About this task - Leaving the pictures out, print the lines from the first line of the listing through the line containing "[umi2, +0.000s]", exactly as they read, and no others.
══ Material provided
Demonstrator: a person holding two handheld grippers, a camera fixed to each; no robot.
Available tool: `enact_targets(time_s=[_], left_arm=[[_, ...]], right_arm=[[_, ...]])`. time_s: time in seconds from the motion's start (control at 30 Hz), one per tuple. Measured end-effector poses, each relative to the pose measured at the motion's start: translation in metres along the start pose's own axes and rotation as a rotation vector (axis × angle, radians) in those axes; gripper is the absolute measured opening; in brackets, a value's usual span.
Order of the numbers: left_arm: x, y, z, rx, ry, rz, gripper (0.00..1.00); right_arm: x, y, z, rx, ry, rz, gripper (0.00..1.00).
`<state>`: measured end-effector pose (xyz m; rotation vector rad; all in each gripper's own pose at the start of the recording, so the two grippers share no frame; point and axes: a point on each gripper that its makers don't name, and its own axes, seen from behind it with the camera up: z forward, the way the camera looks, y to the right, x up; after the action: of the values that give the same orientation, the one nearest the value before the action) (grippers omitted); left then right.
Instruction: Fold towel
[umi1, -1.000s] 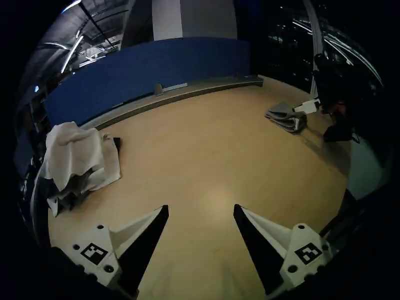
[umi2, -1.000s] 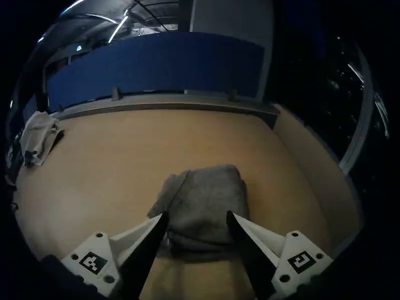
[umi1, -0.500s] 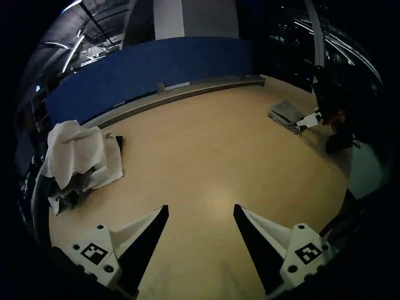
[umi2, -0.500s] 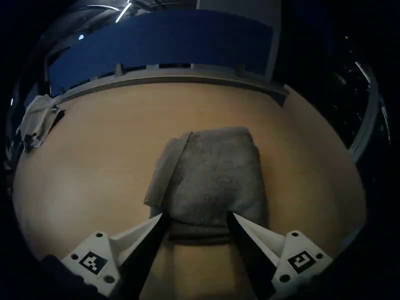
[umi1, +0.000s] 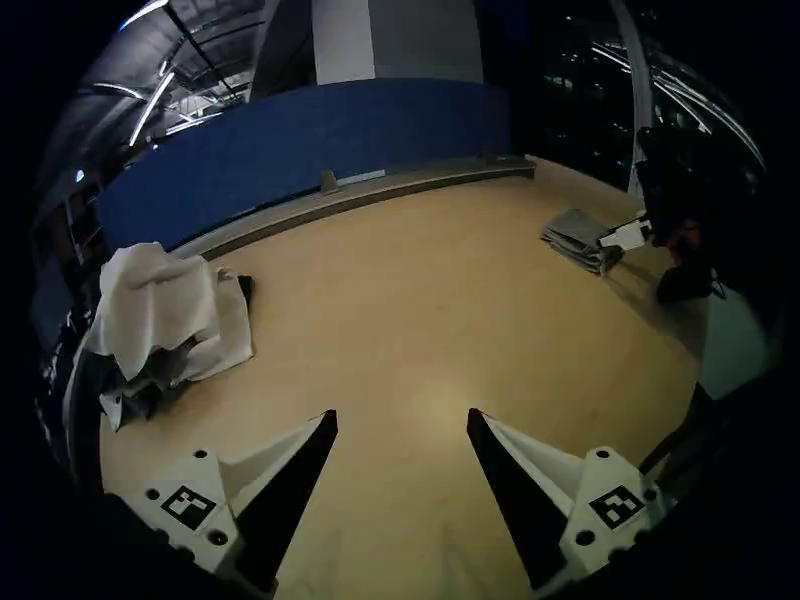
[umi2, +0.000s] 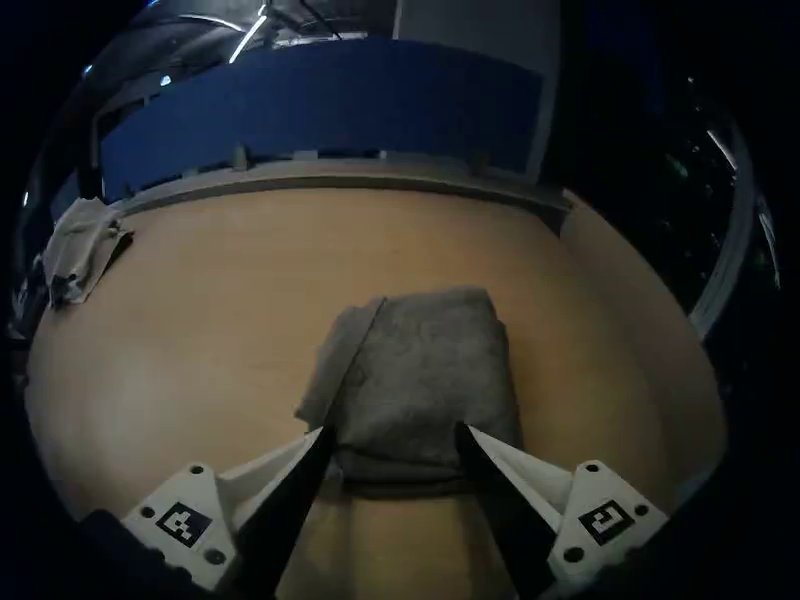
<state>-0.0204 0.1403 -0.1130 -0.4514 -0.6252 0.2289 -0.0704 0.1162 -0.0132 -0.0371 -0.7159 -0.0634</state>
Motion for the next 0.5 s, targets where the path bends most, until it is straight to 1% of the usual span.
enact_targets(time_s=[0.07, 0.2, 0.27, 0.37, 0.5], left_arm=[[0.003, -0.004, 0.0, 0.011, 0.011, -0.011, 0.96], [0.009, -0.011, -0.001, 0.035, 0.037, -0.038, 0.97], [0.012, -0.015, -0.001, 0.045, 0.049, -0.05, 0.97], [0.016, -0.019, -0.001, 0.056, 0.065, -0.063, 0.97], [0.022, -0.027, -0.001, 0.075, 0.089, -0.073, 0.97]], right_arm=[[0.011, -0.001, -0.009, -0.006, 0.041, 0.019, 1.0], [0.029, -0.001, -0.025, -0.017, 0.113, 0.066, 1.0], [0.036, -0.001, -0.031, -0.022, 0.139, 0.081, 1.0], [0.046, -0.004, -0.039, -0.019, 0.172, 0.092, 1.0], [0.061, -0.015, -0.05, -0.007, 0.217, 0.089, 1.0]])
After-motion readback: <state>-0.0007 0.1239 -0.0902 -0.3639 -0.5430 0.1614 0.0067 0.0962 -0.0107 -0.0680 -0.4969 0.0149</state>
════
Result -
Demonstrator: a person holding two handheld grippers, a camera fixed to each; no robot.
Available tool: `enact_targets(time_s=[_], left_arm=[[_, ...]], right_arm=[[_, ...]])`. time_s: time in seconds from the motion's start (control at 30 Hz), one per tuple. Measured end-effector poses, each relative to the pose measured at the motion's start: translation in metres along the start pose's own axes and rotation as a rotation vector (axis × angle, radians) in those axes; gripper is the absolute measured opening; in brackets, a value's usual span.
Order of the numbers: left_arm: x, y, z, rx, ry, rz, gripper (0.00..1.00); right_arm: x, y, z, rx, ry, rz, gripper (0.00..1.00).
`<state>`: measured end-effector pose (xyz m; rotation vector rad; all in each gripper's own pose at the start of the recording, so the two grippers share no frame; point and axes: a point on each gripper that its makers don't name, and its own axes, seen from behind it with the camera up: z forward, the way the camera looks, y to the right, x up; after the action: of the values that give the same orientation, the one nearest the value before the action) (grippers omitted); left then right.
Instruction: Fold towel
[umi1, -1.000s] 
[umi2, -1.000s] 
[umi1, -0.500s] 
[umi2, -0.500s] 
[umi1, +0.000s] 
[umi2, +0.000s] 

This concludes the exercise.